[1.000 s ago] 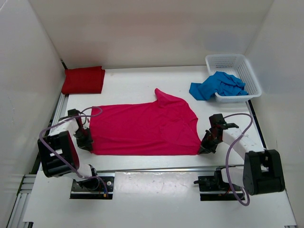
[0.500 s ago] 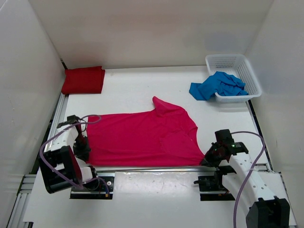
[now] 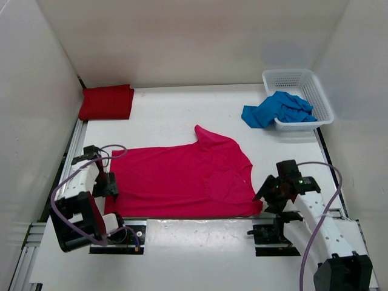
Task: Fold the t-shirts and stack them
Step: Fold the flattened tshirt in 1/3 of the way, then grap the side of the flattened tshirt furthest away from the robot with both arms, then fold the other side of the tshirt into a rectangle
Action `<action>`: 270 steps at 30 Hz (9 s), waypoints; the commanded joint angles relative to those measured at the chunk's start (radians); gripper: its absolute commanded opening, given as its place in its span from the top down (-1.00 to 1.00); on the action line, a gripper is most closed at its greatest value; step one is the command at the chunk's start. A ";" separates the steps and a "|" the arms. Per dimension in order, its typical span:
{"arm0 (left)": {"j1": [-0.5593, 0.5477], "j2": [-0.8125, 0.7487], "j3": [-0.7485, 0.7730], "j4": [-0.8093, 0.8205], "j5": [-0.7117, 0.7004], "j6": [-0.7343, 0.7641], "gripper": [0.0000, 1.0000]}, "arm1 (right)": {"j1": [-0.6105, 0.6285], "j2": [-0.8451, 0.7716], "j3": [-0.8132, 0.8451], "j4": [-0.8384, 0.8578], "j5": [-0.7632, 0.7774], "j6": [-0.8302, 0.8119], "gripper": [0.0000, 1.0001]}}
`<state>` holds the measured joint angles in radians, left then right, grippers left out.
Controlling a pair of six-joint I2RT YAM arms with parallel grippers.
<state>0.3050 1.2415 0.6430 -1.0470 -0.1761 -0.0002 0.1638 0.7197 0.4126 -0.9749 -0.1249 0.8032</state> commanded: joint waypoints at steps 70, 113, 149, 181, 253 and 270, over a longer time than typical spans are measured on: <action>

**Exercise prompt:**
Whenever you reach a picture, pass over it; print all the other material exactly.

**Expected answer:**
[1.000 s ago] 
[0.500 s ago] 
[now] 
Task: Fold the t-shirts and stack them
Step: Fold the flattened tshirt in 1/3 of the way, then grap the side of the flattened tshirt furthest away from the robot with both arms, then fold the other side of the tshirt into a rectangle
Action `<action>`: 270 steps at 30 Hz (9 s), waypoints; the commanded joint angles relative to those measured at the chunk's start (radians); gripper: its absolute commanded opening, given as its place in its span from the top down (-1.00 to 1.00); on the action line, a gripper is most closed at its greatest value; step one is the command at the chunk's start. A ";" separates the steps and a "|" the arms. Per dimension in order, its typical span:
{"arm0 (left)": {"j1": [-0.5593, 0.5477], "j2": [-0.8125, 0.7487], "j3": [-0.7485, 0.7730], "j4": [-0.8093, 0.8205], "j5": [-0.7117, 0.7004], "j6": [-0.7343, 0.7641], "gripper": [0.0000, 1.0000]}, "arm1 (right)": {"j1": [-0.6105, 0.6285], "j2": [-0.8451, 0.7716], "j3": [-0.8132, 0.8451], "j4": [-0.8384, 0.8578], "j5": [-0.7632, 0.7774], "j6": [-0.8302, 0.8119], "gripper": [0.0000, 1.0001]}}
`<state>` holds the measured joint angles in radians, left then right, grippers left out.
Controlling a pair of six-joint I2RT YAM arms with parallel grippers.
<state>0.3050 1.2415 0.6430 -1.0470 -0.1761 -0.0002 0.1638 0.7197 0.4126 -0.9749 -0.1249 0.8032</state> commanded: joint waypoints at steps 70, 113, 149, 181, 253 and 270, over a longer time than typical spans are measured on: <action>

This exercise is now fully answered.